Памяти Пушкина — страница 42 из 73

Истолковать мне все творенье,

И разгадать добро и зло[539].

И вот в годы увлечения Байроном Пушкина, который ранее писал, что «таким бездельем», как «гроба близкое новоселье», «право, нам заниматься недосуг»[540], по-видимому, весьма заинтересовали «гроба тайны роковые»[541] и много волновал вопрос о смерти и бессмертии человеческой души. Кажется, бывали моменты отрицательного решения его нашим поэтом. К такому решению склонялся идеалист Ленский во II главе «Онегина», в своем стихотворении, написанном между 22 октября и 3 ноября 1823 года:

Когда бы верил я, что некогда душа,

От тленья убежав, уносит мысли вечны,

И память, и любовь в пучины бесконечны, —

Клянусь! давно бы я оставил этот мир…

Но тщетно предаюсь обманчивой мечте!

Мой ум упорствует, надежду презирает. —

Меня ничтожеством могила ужасает…

Как! ничего! ни мысль, ни первая любовь!

Мне страшно… и на жизнь гляжу печально вновь,

И долго жить хочу, чтоб долго образ милый

Таился и пылал в душе моей унылой[542].

Но сам поэт после некоторого колебания постепенно возвысился над этим представлением нашего ничтожества, проявляющегося в смерти, и над вольтеровским сомнением в бессмертии нашей души, и эта победа над сомнением выступает в стихотворении, напечатанном впервые в 1826 году и начинающемся словами: «Люблю ваш сумрак неизвестный»…[543] Интересно, что поэт почерпает уверенность в бессмертии души и в первичной редакции стихотворения, и в окончательной прежде всего из «благословенных мечтаний поэзии прелестной», переносящих в «сумрак неизвестный» и утешающих тем,

Что тени легкою толпой,

От берегов холодной Леты

Слетаются на брег земной…

И в сновиденьях утешают

Сердца покинутых друзей;

Они, бессмертие вкушая,

Их поджидают в Элизей.

Поэт примкнул, таким образом, к широко распространенной издревле вере в то, что сила любви преодолевает самую смерть, к той вере, которая создала целый ряд сказаний о женихе, являющемся с того света, и т. п. При этом в момент создания приведенных стихов Пушкин руководился, по-видимому, аналогическим оборотом мысли Байрона[544] и был также под влиянием традиционных представлений о загробной жизни, унаследованных от окружавшей среды[545]. Последние подавляли скептицизм, какой могли навевать чтимые Пушкиным писатели Запада.

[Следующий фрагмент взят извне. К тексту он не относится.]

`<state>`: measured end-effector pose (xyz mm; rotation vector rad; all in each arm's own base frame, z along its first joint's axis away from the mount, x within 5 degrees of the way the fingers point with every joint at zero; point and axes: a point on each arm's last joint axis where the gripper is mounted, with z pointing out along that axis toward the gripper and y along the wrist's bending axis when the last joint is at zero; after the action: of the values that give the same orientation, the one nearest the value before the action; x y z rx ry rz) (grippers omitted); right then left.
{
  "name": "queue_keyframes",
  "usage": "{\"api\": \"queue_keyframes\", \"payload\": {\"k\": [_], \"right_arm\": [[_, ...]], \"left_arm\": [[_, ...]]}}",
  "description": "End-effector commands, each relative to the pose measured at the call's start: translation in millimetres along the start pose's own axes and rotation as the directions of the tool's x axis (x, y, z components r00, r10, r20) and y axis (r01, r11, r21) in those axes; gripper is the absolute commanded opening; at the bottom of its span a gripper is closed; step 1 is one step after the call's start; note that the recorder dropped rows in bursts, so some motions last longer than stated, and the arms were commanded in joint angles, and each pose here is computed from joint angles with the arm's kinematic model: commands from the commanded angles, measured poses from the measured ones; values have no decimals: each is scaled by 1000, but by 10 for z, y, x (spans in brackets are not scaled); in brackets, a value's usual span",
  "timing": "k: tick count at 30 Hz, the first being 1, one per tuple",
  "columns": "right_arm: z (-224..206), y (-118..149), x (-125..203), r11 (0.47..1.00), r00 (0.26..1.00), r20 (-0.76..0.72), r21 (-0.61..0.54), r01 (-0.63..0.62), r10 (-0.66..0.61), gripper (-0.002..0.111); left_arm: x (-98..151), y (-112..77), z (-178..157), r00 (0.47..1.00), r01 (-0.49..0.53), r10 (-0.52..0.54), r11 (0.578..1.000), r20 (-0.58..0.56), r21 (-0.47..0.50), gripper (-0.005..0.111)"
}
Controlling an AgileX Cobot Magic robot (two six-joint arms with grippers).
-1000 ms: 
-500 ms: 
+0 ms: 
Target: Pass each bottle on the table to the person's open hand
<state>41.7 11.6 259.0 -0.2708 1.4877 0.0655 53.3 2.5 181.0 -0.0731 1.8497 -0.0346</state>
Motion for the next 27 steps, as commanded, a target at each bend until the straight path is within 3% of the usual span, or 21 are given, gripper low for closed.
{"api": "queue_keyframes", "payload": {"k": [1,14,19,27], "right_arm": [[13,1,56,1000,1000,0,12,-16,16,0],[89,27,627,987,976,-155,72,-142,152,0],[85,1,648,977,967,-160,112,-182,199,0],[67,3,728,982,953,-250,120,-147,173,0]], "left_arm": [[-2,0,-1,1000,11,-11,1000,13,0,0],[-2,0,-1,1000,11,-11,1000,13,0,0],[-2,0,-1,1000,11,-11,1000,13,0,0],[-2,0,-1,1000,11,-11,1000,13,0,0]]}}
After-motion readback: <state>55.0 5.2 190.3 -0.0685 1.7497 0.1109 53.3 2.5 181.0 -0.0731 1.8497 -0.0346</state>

Эти же поэты, и в ряду их более других Байрон, как бы освящали и окружали особым ореолом охлаждение, которое испытывал наш поэт, писавший: «Ко всему был охлажден, ко всему охладел… Хочу возобновить дружбу, как мертвец… любовь; труды, не могу»[546].

Но напрасно Пушкин уверял себя иногда:

Свою печать утратил резвый нрав,

Душа час от часу немеет.

В ней чувства нет уже. Так легкий лист дубрав

В ключах кавказских каменеет[547].

Не раз он должен был задавать себе вопрос:

Но что ж теперь тревожить хладный мир

Души бесчувственной и праздной?[548]

И в отличие от Байрона Пушкин не испытывал полной душевной усталости на деле.

Так, при всех совпадениях в жизни и деятельности обоих поэтов оставались в силе и коренные различия между ними, обусловленные немалыми различиями их характеров и дарований, а также среды, в которой они вращались в годы удаления из общества, взлелеявшего их юность.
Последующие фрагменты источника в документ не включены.